Eine Grenze der täglichen bzw. wöchentlichen Arbeitszeit bildet hier nur das Arbeitszeitgesetz, welches dem Gesundheitsschutz von Arbeitnehmern dient. Hiernach dürfen Arbeitnehmer grundsätzlich in der Woche nicht mehr als 8 Stunden pro Werktag arbeiten, wobei die wöchentliche Arbeitszeit maximal 48 Stunden betragen darf, weil der Samstag als Werktag mitzuzählen ist. Dabei darf die tägliche Arbeitszeit maximal 10 Stunden betragen, wenn diese im 24 Wochen -Durchschnitt maximal 38 Stunden pro Woche beträgt. ( vgl. § 3 ArbeitszeitG).
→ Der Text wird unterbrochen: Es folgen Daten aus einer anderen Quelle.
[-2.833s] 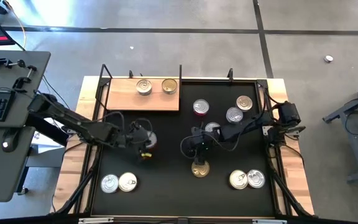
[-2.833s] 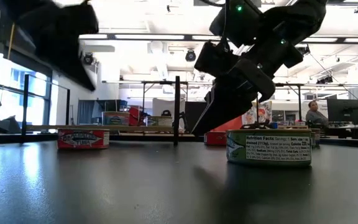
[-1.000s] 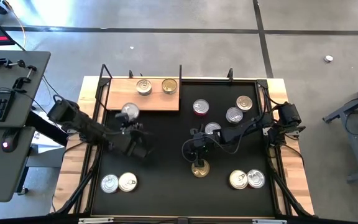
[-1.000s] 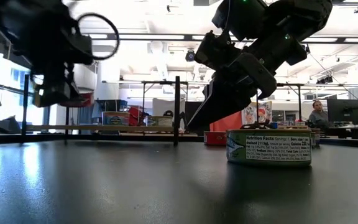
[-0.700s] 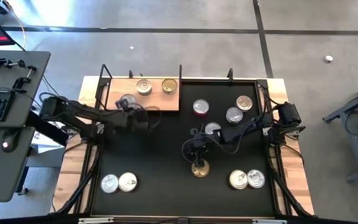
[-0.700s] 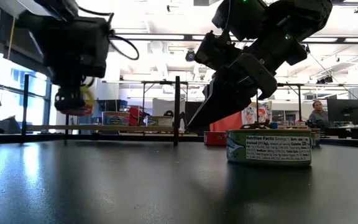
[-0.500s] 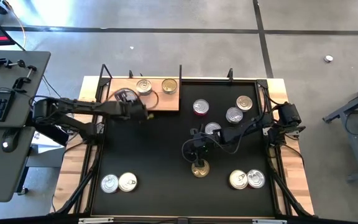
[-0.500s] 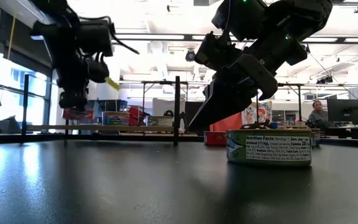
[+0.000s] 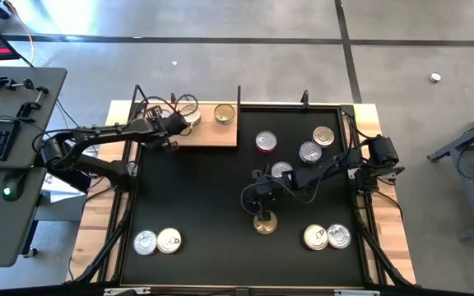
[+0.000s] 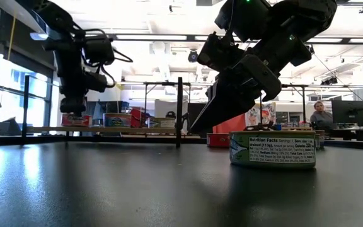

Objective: Stack canned seafood by type on shelf
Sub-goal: Put the red tuna can on the shelf, then put the green tuna can on the shelf aligned with the other green tuna can

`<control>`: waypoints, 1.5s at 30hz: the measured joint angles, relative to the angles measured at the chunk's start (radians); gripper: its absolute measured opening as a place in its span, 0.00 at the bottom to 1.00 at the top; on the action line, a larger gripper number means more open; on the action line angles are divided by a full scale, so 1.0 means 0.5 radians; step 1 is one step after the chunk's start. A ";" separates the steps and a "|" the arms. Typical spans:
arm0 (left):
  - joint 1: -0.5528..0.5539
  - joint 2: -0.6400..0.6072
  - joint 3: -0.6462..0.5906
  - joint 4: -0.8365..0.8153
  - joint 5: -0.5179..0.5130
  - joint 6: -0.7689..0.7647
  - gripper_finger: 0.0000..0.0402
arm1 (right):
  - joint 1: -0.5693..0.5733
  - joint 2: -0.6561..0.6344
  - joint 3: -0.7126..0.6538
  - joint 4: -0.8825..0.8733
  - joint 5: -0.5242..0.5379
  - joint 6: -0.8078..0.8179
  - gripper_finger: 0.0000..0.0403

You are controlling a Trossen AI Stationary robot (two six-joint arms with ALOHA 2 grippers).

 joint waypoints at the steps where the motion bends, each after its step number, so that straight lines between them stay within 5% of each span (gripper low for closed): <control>1: 0.025 0.000 0.000 0.018 0.028 0.024 0.09 | 0.000 0.000 0.000 0.000 0.000 0.000 0.02; 10: 0.105 -0.004 0.062 0.057 0.045 0.035 0.30 | -0.017 0.000 0.000 0.019 -0.001 -0.061 0.02; 18: -0.046 -0.104 0.185 -0.084 0.042 -0.223 0.31 | -0.071 -0.013 0.000 0.030 0.007 -0.040 0.02; 24: -0.435 -0.284 0.167 -0.025 0.215 -0.565 0.28 | -0.068 -0.149 0.000 0.132 0.091 0.009 0.02; 35: -1.391 -0.323 -0.025 0.607 0.263 -0.723 0.22 | -0.072 -0.179 0.000 0.718 -0.008 -0.066 0.02; 41: -1.695 -0.323 -0.233 1.038 0.169 -0.855 0.22 | -0.055 -0.188 0.001 0.900 0.136 0.188 0.07; 45: -1.823 -0.323 -0.343 1.133 -0.016 -0.864 0.22 | -0.040 -0.188 0.102 0.600 0.280 0.268 0.18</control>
Mit Ihrer Nacharbeit dürfen Sie also durchschnittlich nicht mehr als 48 Stunden pro Woche arbeiten. Im Ausnahmefall sind auch 50 Stunden möglich, wenn Sie dann an anderer Stelle nur 46 Stunden arbeiten würden, sich das ganze also binnen 24 Wochen ausgleicht.
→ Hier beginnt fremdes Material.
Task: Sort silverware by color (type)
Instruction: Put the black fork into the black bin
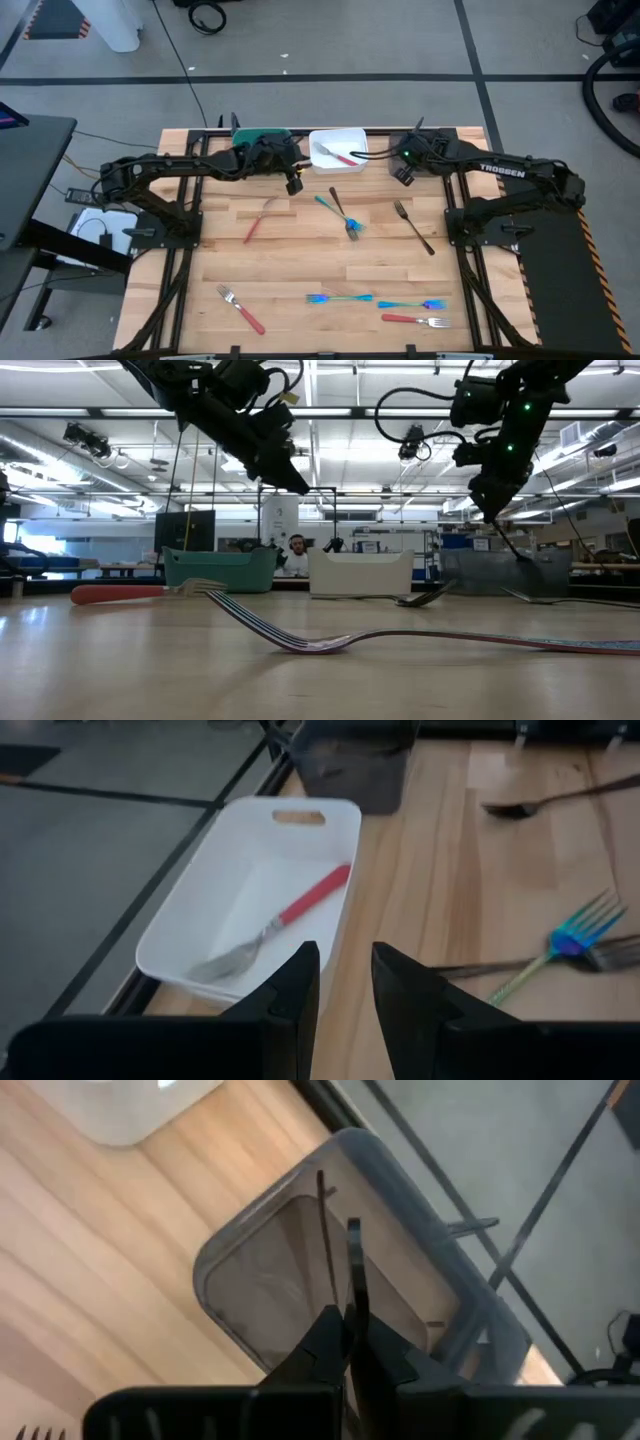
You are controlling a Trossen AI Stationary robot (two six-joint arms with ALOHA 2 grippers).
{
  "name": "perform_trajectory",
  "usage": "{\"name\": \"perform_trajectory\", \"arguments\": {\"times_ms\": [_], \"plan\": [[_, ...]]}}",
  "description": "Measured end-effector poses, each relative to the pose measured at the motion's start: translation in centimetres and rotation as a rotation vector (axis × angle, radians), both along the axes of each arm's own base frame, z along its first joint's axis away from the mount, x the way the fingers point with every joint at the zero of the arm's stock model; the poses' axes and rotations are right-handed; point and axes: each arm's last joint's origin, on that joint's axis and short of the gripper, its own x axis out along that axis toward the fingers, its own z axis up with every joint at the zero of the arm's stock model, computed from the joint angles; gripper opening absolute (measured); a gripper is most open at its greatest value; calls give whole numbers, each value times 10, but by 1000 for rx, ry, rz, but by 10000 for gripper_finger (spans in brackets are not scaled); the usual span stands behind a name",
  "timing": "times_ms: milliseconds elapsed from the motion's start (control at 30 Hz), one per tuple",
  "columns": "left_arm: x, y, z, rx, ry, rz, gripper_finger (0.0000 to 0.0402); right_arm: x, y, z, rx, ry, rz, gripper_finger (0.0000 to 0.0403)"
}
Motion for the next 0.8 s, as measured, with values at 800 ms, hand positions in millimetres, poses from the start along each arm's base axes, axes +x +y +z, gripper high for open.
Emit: {"name": "perform_trajectory", "arguments": {"times_ms": [800], "plan": [[-1,0,-2,-8,21,0,100,-5,-2,-1,5,43,-32,79]]}}
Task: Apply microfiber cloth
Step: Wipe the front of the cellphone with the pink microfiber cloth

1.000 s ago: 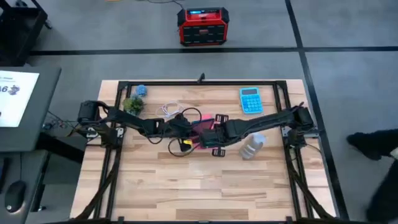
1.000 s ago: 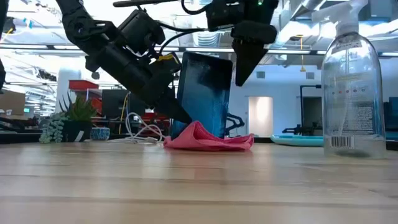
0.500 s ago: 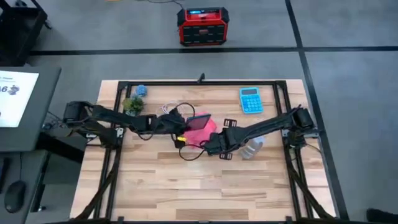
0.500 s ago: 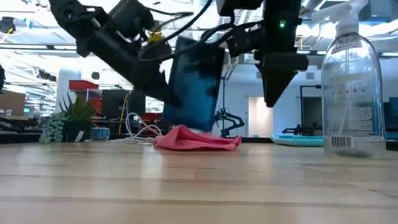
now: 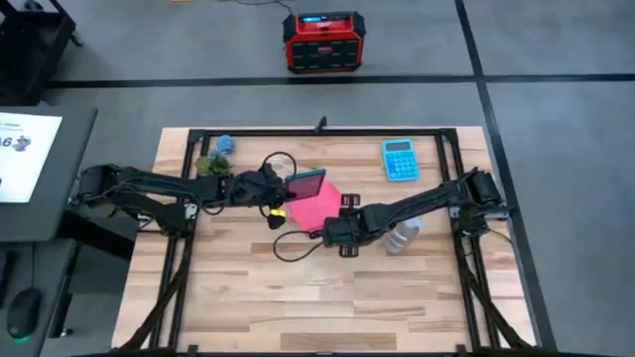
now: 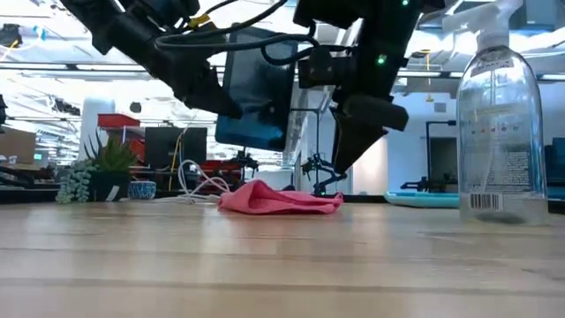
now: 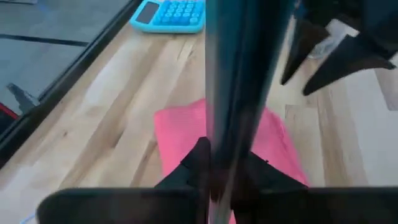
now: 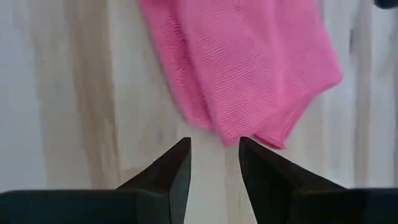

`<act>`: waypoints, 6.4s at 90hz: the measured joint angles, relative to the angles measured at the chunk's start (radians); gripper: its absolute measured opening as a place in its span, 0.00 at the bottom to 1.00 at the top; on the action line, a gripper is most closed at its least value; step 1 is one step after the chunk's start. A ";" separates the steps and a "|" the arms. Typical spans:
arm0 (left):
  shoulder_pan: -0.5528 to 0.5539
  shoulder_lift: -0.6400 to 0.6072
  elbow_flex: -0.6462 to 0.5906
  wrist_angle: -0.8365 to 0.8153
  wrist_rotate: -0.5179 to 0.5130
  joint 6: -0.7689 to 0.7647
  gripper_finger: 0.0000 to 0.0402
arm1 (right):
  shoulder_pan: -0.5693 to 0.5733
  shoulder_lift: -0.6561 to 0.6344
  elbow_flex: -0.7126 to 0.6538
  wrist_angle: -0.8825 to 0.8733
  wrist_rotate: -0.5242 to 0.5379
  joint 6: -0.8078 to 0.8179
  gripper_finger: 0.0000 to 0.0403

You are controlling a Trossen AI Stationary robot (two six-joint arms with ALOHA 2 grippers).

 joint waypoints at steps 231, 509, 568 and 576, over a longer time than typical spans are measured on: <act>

Leider hilft Ihnen also , das Arbeitszeitgesetz wenig weiter, da die zulässige Arbeitszeit sehr hoch angesetzt ist. Deshalb werde ich nicht müde zu betonen, Sie müssen den Nachweis erbringen, dass die Minusstunden nur Corona bedingt anfielen und Ihnen daher nicht angelastet werden dürfen.
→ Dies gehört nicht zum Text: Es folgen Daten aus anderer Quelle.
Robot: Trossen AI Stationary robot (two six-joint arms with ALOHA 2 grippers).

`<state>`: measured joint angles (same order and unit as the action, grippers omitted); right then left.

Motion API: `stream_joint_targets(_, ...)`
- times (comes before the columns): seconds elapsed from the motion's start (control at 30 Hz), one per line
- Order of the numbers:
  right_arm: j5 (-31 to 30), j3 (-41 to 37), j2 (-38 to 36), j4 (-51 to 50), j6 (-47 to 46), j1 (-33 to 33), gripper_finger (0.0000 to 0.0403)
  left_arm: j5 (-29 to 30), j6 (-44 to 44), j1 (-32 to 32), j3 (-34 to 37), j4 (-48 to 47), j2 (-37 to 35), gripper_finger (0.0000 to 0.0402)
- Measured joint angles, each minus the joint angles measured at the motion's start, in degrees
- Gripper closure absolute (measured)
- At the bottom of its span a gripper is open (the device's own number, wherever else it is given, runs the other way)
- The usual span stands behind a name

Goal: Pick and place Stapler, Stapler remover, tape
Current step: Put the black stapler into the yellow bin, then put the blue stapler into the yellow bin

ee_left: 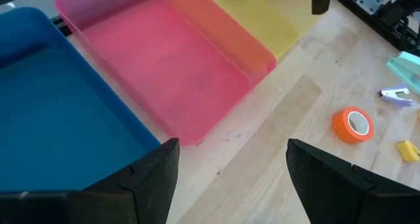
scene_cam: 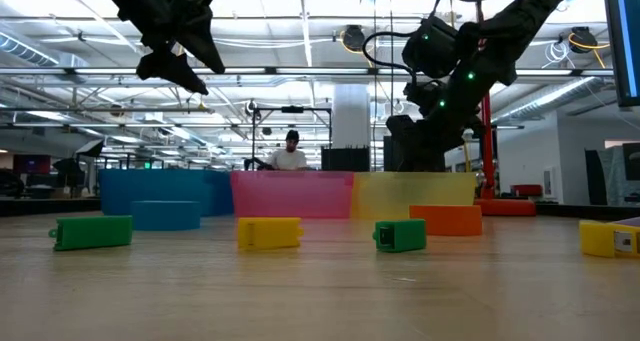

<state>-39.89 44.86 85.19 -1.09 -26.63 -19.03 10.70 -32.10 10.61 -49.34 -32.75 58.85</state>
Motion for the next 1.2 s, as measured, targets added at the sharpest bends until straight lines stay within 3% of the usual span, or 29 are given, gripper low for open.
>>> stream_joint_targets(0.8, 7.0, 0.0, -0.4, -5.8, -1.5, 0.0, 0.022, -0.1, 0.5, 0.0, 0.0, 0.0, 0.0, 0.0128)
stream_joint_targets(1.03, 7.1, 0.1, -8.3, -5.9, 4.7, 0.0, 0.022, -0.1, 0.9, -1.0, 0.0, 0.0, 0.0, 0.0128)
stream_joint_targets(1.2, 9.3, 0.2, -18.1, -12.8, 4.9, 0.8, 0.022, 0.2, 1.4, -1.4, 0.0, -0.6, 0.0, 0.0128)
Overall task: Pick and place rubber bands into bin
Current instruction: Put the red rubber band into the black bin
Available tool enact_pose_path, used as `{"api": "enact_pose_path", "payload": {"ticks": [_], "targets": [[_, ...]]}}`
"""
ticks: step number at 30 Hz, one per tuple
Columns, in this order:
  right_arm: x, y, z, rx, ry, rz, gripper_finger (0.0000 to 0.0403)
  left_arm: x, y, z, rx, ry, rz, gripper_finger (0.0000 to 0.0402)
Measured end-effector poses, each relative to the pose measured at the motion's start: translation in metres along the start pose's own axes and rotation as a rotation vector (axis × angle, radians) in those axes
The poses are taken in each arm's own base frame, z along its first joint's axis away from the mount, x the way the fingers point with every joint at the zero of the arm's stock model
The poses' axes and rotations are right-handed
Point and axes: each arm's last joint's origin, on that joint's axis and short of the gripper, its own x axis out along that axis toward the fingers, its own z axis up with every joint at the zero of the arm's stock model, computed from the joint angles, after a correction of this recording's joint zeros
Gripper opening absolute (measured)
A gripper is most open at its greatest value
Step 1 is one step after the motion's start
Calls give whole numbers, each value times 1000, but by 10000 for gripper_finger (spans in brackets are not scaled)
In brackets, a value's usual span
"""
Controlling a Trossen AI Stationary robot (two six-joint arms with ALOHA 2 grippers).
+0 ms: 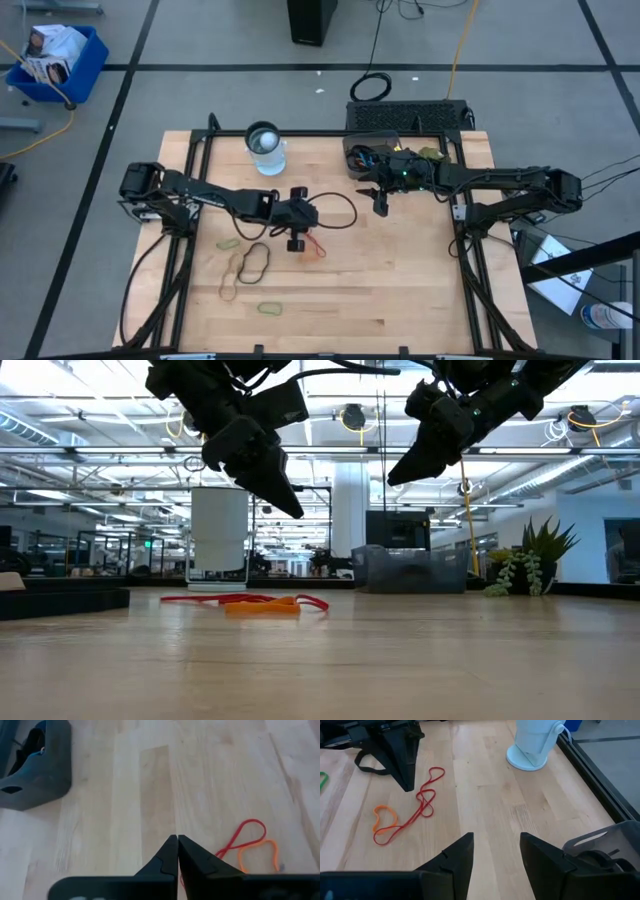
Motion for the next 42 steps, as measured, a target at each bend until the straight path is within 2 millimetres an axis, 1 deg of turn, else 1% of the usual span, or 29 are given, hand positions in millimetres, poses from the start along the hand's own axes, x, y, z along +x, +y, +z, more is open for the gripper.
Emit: {"api": "enact_pose_path", "payload": {"ticks": [3, 5, 8, 13, 16, 19, 23, 25, 28, 31, 34, 36, 42], "targets": [[0, 0, 0, 0, 0, 0, 155, 0, 0, 0, 13, -1, -2, 41], [0, 0, 0, 0, 0, 0, 155, 0, 0, 0, -1, -4, 1, 61], [0, 0, 0, 0, 0, 0, 155, 0, 0, 2, -27, -19, 5, 105], [0, 0, 0, 0, 0, 0, 155, -1, -2, 3, -15, -20, -2, 191], [0, 0, 0, 0, 0, 0, 155, -1, -2, 3, -5, -21, -2, 226], [0, 0, 0, 0, 0, 0, 155, -1, -2, 3, -65, -23, -29, 249], [0, 0, 0, 0, 0, 0, 155, 0, -1, -3, -86, 14, -241, 265], [0, 0, 0, 0, 0, 0, 155, -2, 2, -7, -122, 76, -290, 270], [0, 0, 0, 0, 0, 0, 155, -8, 10, -5, -127, 174, -285, 270], [0, 0, 0, -1, -6, 0, 155, -10, 17, 4, -104, 242, -284, 271], [0, 0, 1, -1, -8, -2, 155, -3, 25, 10, -87, 274, -282, 271], [0, 0, 0, -1, -7, -1, 155, 4, 27, 8, -74, 303, -284, 271], [0, 0, 0, 4, -6, -1, 155, 19, 25, 6, -72, 323, -288, 271]]}}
Bitte setzen Sie sich daher möglichst schnell schriftlich mit dem Arbeitgeber auseinander, und teilen Sie ihm mit, dass die Erfassung der Minusstunden nicht zulässig war. Denn diese sind von Ihnen unverschuldet und der Arbeitgeber hat das Risiko zu tragen, dass er zur Verfügung gestellte Arbeitskraft nicht verwenden kann. Aufgrund der Pandemie entstandene Minusstunden, kann er Ihnen also nicht abziehen, sondern die Minusstunden liegen in seinem Risikobereich und er muss volle Vergütung zahlen ( § 615 BGB
). Teilen Sie ihm daher mit, dass mehr Stunden als vereinbart, ihrem Zeitarbeitskonto daher nicht als Ausgleichsstunden - die Sie nicht brauchen- sondern Überstunden gutzuschreiben sind, so dass der Arbeitgeber hierfür vergütungs- bzw ausgleichspflichtig ist.
Ich hoffe nun ist diese Thematik klarer. Sie müssen dringend tätig werden.